====== Source material
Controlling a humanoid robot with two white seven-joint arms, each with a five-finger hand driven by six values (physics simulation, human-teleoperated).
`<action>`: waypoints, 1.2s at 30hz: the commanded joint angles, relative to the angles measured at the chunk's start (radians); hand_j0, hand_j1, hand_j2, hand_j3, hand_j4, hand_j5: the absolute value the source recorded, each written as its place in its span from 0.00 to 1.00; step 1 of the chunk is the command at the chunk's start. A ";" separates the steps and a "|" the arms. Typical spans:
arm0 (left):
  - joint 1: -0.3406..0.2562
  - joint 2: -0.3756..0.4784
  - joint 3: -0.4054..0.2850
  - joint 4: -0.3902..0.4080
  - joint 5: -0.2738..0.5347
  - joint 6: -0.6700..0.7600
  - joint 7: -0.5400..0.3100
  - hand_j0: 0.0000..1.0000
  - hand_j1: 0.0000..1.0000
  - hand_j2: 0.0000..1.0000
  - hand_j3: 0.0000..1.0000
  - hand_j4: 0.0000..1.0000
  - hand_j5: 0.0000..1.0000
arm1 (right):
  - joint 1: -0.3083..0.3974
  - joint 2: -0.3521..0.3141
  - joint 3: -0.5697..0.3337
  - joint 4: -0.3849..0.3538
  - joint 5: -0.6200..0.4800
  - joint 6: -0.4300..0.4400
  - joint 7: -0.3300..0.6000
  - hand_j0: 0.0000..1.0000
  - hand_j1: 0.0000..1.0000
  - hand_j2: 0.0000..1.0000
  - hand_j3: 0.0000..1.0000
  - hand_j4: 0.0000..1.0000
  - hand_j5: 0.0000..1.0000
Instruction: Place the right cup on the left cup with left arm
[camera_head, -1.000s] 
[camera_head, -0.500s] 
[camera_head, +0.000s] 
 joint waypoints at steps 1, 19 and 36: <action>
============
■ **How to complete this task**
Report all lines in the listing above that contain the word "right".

■ **Output**
arm1 (right):
Instruction: Place the right cup on the left cup with left arm

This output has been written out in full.